◆ **Problem**: Print, exactly and with no pictures, the line containing "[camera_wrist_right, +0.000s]" and each line after it to the end of the entries below.

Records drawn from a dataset
_ _ _ _ _ _ _
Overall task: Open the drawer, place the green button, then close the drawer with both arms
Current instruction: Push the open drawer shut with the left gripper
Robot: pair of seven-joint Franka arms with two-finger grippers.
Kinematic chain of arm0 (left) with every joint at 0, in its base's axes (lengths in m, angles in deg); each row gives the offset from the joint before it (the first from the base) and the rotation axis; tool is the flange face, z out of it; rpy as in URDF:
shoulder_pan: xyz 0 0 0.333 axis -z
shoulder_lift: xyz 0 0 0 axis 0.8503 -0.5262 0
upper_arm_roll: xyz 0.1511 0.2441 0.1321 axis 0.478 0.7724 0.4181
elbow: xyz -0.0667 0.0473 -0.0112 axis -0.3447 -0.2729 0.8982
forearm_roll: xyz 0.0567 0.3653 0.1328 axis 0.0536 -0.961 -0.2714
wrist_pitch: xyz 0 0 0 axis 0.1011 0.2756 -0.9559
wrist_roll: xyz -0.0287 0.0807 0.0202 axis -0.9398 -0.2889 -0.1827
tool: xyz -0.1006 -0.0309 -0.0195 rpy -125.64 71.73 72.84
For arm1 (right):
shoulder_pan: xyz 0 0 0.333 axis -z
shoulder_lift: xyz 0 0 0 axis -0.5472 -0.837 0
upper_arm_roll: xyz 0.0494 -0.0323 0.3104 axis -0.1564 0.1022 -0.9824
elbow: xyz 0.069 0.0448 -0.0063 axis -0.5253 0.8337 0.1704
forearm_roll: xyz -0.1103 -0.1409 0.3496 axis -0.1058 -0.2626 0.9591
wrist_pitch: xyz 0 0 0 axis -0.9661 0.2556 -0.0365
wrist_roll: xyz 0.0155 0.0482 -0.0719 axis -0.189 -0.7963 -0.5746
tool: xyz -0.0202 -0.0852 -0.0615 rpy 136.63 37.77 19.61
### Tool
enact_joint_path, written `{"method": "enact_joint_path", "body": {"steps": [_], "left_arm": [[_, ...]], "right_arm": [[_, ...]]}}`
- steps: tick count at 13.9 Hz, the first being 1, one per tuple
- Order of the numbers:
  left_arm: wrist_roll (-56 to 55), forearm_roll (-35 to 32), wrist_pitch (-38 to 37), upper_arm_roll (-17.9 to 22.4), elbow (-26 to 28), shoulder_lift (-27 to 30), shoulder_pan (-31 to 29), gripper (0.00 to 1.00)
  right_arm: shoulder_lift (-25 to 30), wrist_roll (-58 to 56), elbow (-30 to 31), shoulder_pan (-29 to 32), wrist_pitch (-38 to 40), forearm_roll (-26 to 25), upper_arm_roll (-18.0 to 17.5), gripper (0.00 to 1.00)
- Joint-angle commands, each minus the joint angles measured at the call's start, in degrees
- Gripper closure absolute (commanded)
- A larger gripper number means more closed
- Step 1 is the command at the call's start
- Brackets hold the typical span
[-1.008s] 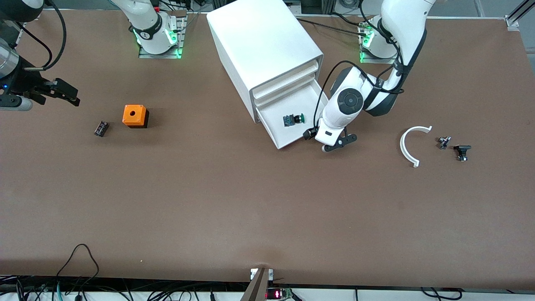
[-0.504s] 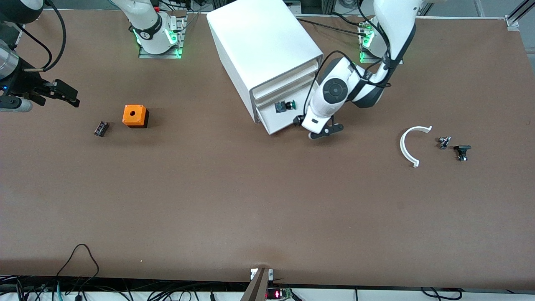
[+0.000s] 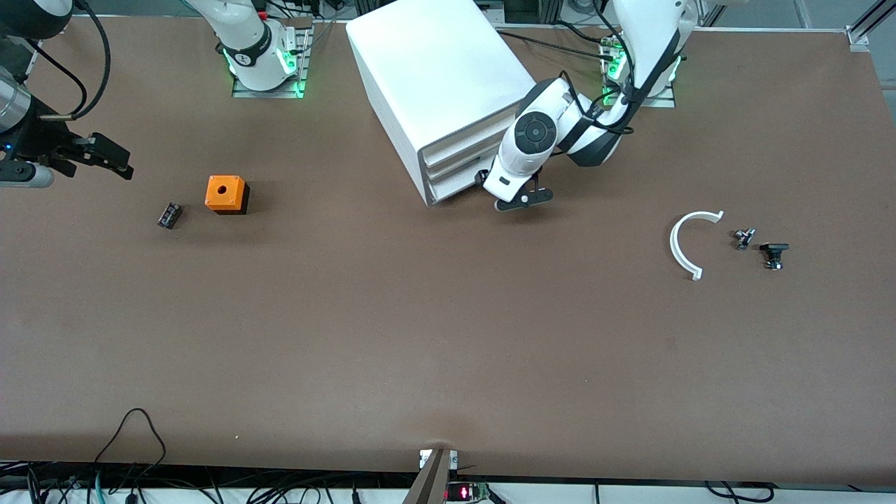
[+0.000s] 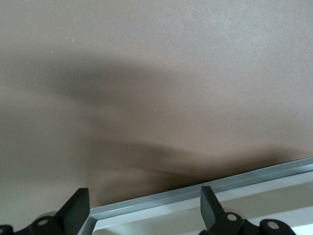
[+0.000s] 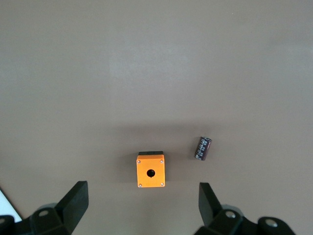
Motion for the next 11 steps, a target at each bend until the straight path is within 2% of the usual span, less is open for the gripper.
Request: {"method": "enact_joint_path", "body": {"steps": [1, 7, 9, 11], "left_arm": [[0.80, 0.92, -0.75, -0.15, 1.31, 4.21, -0.80, 0.00], [1.15, -0.04, -1.55, 0.03, 0.35, 8.69, -3.78, 0.00], [2.20, -0.05, -1.45, 0.29, -1.58, 11.85, -8.42, 0.00], [11.73, -0.05, -3.29, 3.43, -1.94, 15.45, -11.77, 0.00]], "right_arm": [[-0.15, -0.19, -0.97, 0.01, 0.52, -0.13, -0.10, 0.00], [-0.41, -0.19, -0.97, 0.01, 0.43, -0.04, 0.08, 0.00], [-0.42, -0.27, -0.97, 0.01, 0.43, -0.04, 0.17, 0.00], [-0.42, -0.19, -0.97, 0.01, 0.43, -0.04, 0.17, 0.00]]}}
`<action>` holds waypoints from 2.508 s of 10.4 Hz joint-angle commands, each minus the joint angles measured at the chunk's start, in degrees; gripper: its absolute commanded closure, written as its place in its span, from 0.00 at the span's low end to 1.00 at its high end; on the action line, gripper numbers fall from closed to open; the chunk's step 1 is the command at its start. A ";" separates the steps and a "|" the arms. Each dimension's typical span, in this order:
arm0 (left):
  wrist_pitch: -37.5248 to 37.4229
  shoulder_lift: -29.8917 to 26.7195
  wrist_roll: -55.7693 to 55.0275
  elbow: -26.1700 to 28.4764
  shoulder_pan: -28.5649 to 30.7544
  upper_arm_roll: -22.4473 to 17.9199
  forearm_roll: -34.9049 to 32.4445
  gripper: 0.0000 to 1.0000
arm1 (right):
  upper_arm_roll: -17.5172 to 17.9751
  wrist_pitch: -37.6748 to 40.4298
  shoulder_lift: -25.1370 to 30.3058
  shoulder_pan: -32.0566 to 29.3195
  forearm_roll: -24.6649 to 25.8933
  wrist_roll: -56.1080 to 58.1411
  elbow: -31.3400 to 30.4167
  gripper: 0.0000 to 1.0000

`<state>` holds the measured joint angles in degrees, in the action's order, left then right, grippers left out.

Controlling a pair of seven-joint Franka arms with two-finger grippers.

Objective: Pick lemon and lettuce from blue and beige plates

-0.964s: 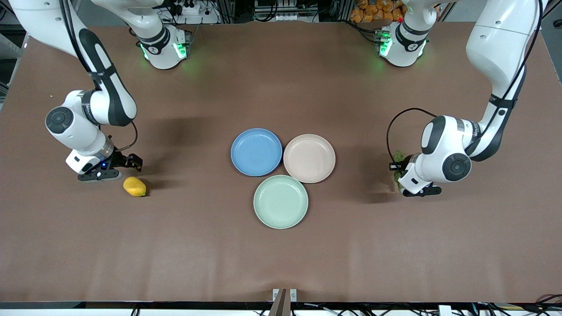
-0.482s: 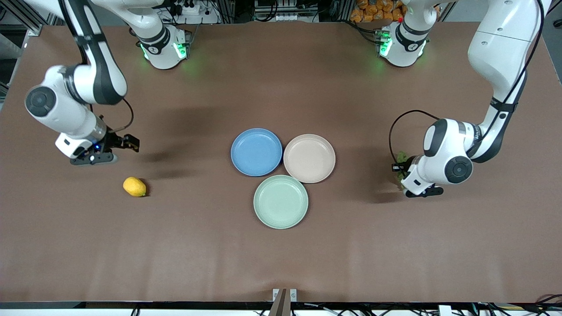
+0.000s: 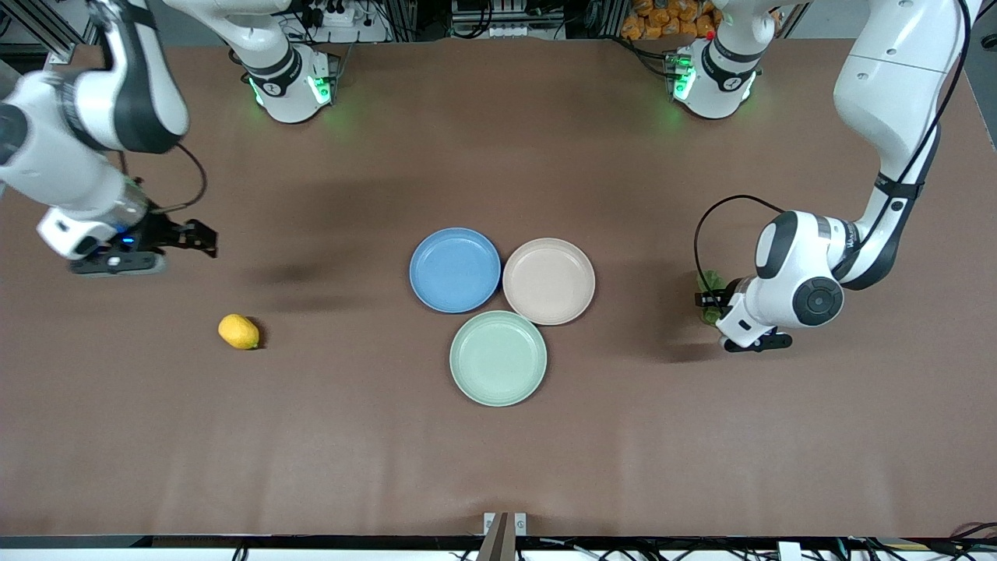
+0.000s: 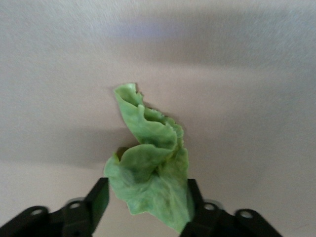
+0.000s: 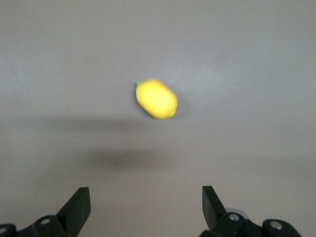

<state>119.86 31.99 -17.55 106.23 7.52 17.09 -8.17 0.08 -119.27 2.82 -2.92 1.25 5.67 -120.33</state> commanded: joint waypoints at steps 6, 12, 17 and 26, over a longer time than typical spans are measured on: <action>-18.08 -13.86 0.42 -11.22 -0.49 1.45 -1.50 0.00 | 0.63 27.75 -1.68 -1.57 -4.30 -3.20 28.64 0.00; -23.25 -23.01 0.68 -13.23 -0.32 1.54 -1.50 0.00 | 0.89 34.45 -1.33 -1.22 -4.33 -7.78 33.67 0.00; -28.98 -24.94 0.68 -17.90 -0.05 2.77 -0.80 0.00 | 0.89 33.31 -1.06 -0.16 2.71 -6.99 34.20 0.00; -29.34 -28.29 2.09 -17.81 -0.31 2.51 -0.27 0.00 | 0.63 31.83 -0.89 -2.18 -0.72 -4.00 33.76 0.00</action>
<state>91.42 4.92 -16.95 88.37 7.17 19.62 -8.21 0.14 -86.92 2.37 -4.11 1.18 0.77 -87.54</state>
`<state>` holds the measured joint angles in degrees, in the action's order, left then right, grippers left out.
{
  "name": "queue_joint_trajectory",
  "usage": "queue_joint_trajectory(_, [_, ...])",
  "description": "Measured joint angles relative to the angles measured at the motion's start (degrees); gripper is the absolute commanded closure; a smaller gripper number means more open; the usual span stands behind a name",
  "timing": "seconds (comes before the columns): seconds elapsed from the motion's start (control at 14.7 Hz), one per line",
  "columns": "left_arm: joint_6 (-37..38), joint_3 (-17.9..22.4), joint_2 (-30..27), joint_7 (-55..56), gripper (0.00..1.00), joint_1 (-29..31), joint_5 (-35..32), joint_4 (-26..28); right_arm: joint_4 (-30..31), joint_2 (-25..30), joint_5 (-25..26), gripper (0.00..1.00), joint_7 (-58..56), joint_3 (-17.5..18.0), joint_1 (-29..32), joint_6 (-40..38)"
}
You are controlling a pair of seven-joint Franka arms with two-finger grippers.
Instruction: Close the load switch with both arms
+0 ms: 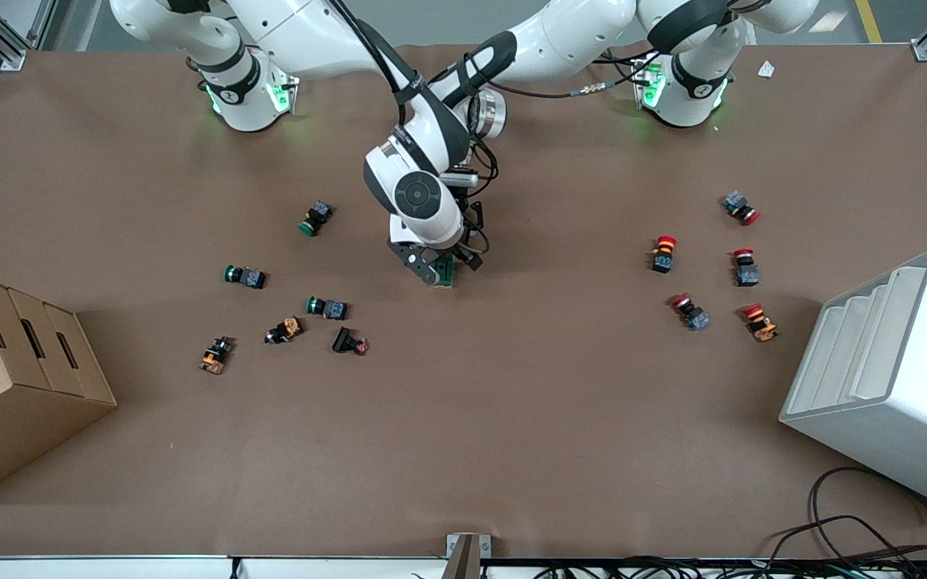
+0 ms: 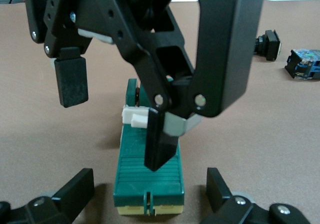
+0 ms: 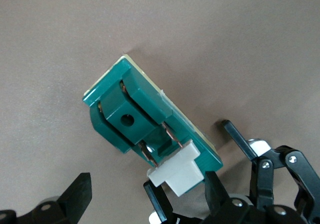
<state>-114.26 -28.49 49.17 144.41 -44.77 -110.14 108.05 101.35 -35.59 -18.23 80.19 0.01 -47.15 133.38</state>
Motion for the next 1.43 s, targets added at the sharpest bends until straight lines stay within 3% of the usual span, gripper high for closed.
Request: queue_joint_trajectory(1.43, [0.0,0.2,0.0,0.0,0.0,-0.1,0.0,0.0,-5.0,0.0,-0.7,0.0,1.6,-1.5,3.2,0.5])
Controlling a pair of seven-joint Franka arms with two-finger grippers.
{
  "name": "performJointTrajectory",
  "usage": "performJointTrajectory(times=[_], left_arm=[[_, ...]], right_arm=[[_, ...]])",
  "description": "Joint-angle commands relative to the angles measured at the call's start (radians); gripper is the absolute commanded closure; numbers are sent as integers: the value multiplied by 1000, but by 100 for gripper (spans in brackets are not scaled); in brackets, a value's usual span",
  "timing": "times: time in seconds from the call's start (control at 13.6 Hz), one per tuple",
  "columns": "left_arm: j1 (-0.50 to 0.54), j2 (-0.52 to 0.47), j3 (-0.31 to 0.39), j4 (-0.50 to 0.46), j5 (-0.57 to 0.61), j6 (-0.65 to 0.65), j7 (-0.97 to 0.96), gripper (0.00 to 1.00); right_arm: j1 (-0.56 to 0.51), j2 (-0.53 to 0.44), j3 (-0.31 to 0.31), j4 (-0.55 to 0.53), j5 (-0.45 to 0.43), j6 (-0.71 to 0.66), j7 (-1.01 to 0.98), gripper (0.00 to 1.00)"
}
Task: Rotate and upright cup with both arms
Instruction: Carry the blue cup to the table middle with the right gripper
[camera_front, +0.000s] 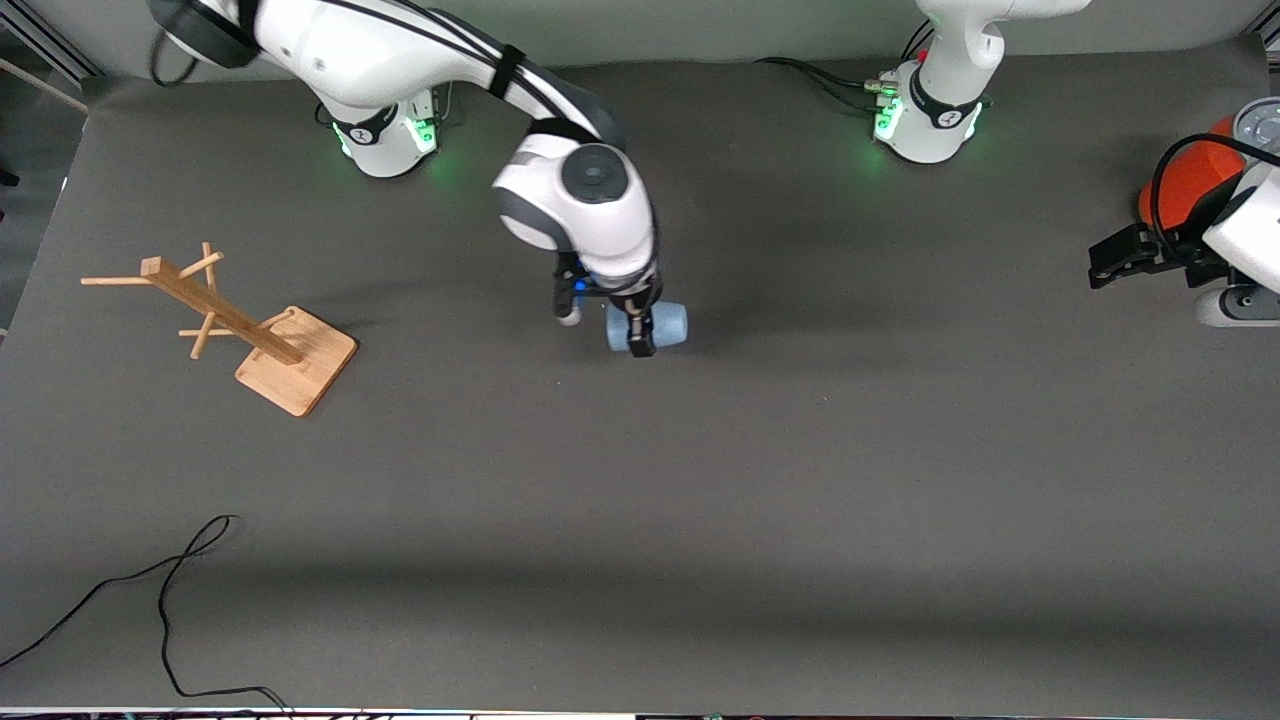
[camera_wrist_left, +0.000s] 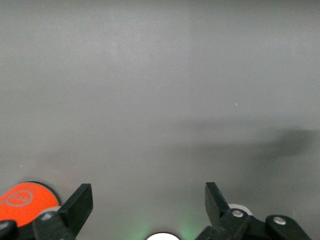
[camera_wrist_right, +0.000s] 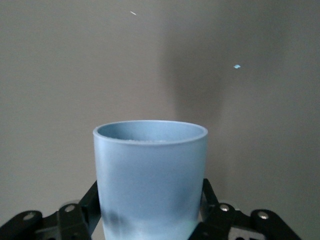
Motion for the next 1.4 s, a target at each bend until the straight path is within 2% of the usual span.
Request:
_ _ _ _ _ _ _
◆ **Output of the task**:
[camera_wrist_right, +0.000s] 
Motion for the next 1.4 s, a target at each bend until the straight path is within 2% of the usual span.
Request:

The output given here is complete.